- Prometheum, the first crypto-regulated firm, is taking vigorous steps for smart contract auditing to comply with SEC’s regulatory standards.
- Benjamin Kaplan, CEO of Prometheum, says that the team is in the process of completing the technology related to its wallet system.
- While the entire crypto industry is embroiled with the SEC, Benjamin claims Gary Gensler is right.
The full-service market ecosystem for digital asset securities Prometheum, has earlier announced that it would launch a custody platform by Q1 2024, but the firm laggs behind its goals. The co-CEO of Prometheum Benjamin Kaplan stated that the team is trying to complete the technology related to its wallet system.
Prometheum is a member of Financial Industry Regulatory Authority (FINRA) and has received a Special Purpose Broker-Dealer (SPBD) to custody digital asset securities. The firm planned to expand its business by including services for trading, clearing, settlement, and custody, by partnering with Anchorage Digital Bank for its affiliate, Prometheum Ember ATS.
Prometheum ATS could serve as an alternative trading platform where institutional investors can purchase and sell digital asset securities. The Prometheum ATS trading system is built to offer customers a web-based front end and an order management system.
It has been over five weeks since the firm said that it would launch the custody platform. In order to comply with the regulation, the company is still reviewing its smart contracts. co-CEO Benjamin Kaplan stated,
We expect completion soon and will move towards the launch of our custodial services for institutional clients imminently thereafter.

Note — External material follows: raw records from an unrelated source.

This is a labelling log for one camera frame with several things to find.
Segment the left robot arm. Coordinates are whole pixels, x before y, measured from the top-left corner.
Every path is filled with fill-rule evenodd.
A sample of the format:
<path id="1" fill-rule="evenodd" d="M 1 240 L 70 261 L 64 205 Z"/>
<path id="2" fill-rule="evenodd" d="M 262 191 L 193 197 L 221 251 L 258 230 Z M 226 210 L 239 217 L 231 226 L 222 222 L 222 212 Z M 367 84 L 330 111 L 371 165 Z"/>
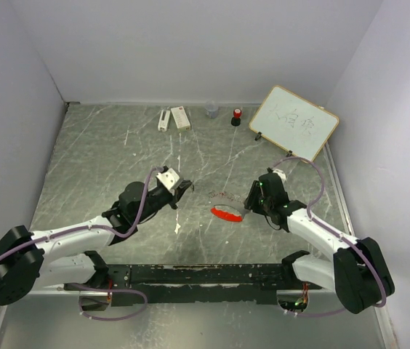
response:
<path id="1" fill-rule="evenodd" d="M 98 290 L 109 285 L 109 267 L 100 250 L 126 241 L 165 206 L 176 209 L 192 187 L 190 180 L 173 190 L 157 182 L 145 191 L 143 182 L 132 182 L 109 210 L 86 222 L 33 232 L 23 225 L 10 229 L 0 239 L 0 305 L 47 286 L 75 289 L 80 284 Z"/>

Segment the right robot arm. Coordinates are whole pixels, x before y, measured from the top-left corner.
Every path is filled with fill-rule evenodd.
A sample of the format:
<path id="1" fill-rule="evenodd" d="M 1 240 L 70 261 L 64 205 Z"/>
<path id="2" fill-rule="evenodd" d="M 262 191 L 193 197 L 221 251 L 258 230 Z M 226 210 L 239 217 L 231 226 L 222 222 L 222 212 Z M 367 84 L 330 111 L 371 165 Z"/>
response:
<path id="1" fill-rule="evenodd" d="M 287 257 L 281 271 L 285 287 L 296 289 L 308 282 L 328 289 L 354 314 L 394 294 L 395 284 L 379 244 L 369 237 L 350 236 L 308 214 L 305 204 L 289 198 L 283 175 L 277 171 L 252 183 L 244 207 L 306 240 L 326 258 L 322 260 L 307 252 Z"/>

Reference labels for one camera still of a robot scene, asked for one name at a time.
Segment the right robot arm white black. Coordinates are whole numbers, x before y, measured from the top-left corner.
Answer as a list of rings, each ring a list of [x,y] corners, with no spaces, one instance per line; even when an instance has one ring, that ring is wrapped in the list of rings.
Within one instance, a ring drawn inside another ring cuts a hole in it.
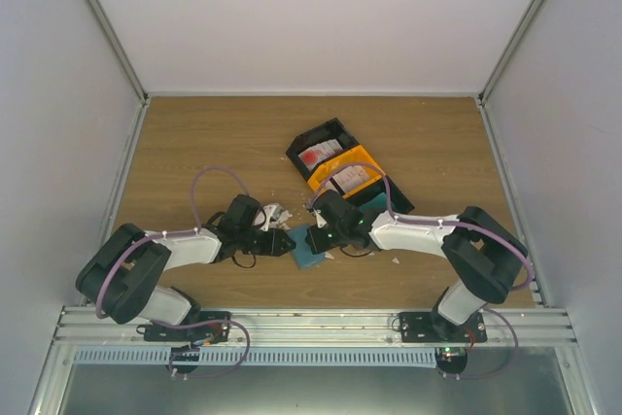
[[[486,211],[469,206],[459,215],[424,217],[392,209],[362,211],[327,190],[311,202],[316,223],[305,242],[315,254],[333,248],[414,251],[448,260],[458,281],[430,313],[434,337],[451,342],[487,304],[502,304],[535,276],[526,247]]]

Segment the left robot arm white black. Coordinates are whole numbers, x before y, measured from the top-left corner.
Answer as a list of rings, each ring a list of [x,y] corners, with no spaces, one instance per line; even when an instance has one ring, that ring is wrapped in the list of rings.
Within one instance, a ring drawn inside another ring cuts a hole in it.
[[[239,194],[226,211],[189,230],[148,231],[128,223],[115,230],[75,281],[95,304],[100,319],[126,324],[136,318],[166,324],[180,341],[197,336],[197,304],[187,294],[159,284],[162,274],[193,264],[215,264],[237,254],[281,257],[294,250],[285,230],[273,226],[276,204],[262,207]]]

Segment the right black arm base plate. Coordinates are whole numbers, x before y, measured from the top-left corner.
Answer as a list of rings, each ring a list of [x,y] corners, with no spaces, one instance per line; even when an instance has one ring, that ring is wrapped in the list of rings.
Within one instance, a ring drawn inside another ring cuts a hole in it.
[[[454,325],[432,311],[402,311],[391,322],[403,343],[484,343],[488,340],[480,312],[462,325]]]

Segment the blue leather card holder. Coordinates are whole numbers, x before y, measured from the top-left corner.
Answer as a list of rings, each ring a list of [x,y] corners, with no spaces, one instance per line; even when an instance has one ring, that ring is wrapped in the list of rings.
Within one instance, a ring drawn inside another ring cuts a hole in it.
[[[324,253],[314,254],[311,247],[306,243],[305,238],[308,227],[308,224],[303,224],[296,226],[287,232],[290,239],[295,243],[292,255],[297,268],[300,270],[306,270],[317,266],[323,262],[326,257]]]

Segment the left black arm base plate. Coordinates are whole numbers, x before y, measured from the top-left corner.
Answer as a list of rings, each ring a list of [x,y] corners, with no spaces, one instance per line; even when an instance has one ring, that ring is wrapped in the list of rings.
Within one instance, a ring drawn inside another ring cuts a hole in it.
[[[182,342],[202,345],[226,342],[229,333],[228,311],[198,311],[186,317],[176,328],[147,323],[136,331],[147,342]]]

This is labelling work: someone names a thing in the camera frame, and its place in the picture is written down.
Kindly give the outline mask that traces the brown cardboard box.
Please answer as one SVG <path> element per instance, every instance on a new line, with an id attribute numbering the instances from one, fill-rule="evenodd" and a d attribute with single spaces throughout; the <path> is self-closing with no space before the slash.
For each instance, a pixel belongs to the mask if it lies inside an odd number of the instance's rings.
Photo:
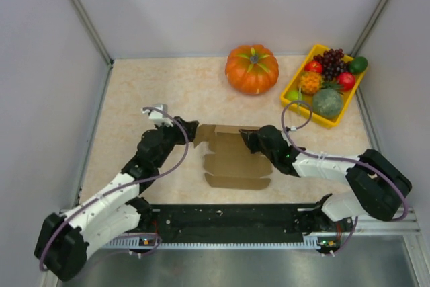
<path id="1" fill-rule="evenodd" d="M 241 130 L 254 126 L 201 124 L 193 145 L 208 145 L 203 168 L 206 183 L 213 188 L 263 190 L 271 183 L 272 164 L 261 153 L 251 153 L 243 141 Z"/>

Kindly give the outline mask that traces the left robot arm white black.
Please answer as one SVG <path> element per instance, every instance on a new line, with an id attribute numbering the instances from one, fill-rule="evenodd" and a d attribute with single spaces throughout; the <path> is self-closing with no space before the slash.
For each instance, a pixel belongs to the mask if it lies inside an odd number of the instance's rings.
<path id="1" fill-rule="evenodd" d="M 34 250 L 40 269 L 67 282 L 113 238 L 133 229 L 147 230 L 153 216 L 140 195 L 163 176 L 159 169 L 175 146 L 189 148 L 198 126 L 179 116 L 157 122 L 142 134 L 135 155 L 109 184 L 81 205 L 47 216 Z"/>

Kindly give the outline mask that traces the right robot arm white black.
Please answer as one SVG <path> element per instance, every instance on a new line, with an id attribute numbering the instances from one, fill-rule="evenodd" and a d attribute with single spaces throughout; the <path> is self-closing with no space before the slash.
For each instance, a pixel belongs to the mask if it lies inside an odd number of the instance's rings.
<path id="1" fill-rule="evenodd" d="M 411 182 L 379 151 L 366 149 L 358 156 L 342 157 L 297 147 L 275 126 L 239 131 L 251 153 L 262 153 L 284 175 L 338 181 L 350 190 L 328 194 L 317 202 L 315 225 L 324 231 L 338 221 L 361 215 L 390 222 L 412 189 Z"/>

With the help of the leading auditing firm, the Prometheum team is in the process of reviewing the smart contracts. The company seeks to offer custody services for ether, the second-largest token by market share. When questioned about other tokens the company might support, the spokesman mentioned that they currently have no additional asset names to disclose.
Though the federal securities laws required a high standards to comply with Promethum’s CEO was in the side of SEC. He highlighted that Gendler and his agency is right though many insiders and Republican lawmakers accused for the stance. Yet still many contradictory views loom regarding the current regulatory framework. Recently, the Chairman of Financial Services Committee stated,
Banks would be required to take on significant capital, liquidity, and other costs under the existing prudential regulatory framework. This essentially makes it cost prohibitive for financial institutions to custody their customers’ digital assets.
If Prometheum is right, this might be a real-time example of Gensler’s argument that cryptocurrencies should be governed by current SEC regulations and U.S. securities legislation as securities. The executives of Prometheum claim that their goal is to create a one-stop shop where institutional and individual investors will eventually be able to store their digital tokens, trade them on an alternative trading system (ATS), and transact with tokenized assets.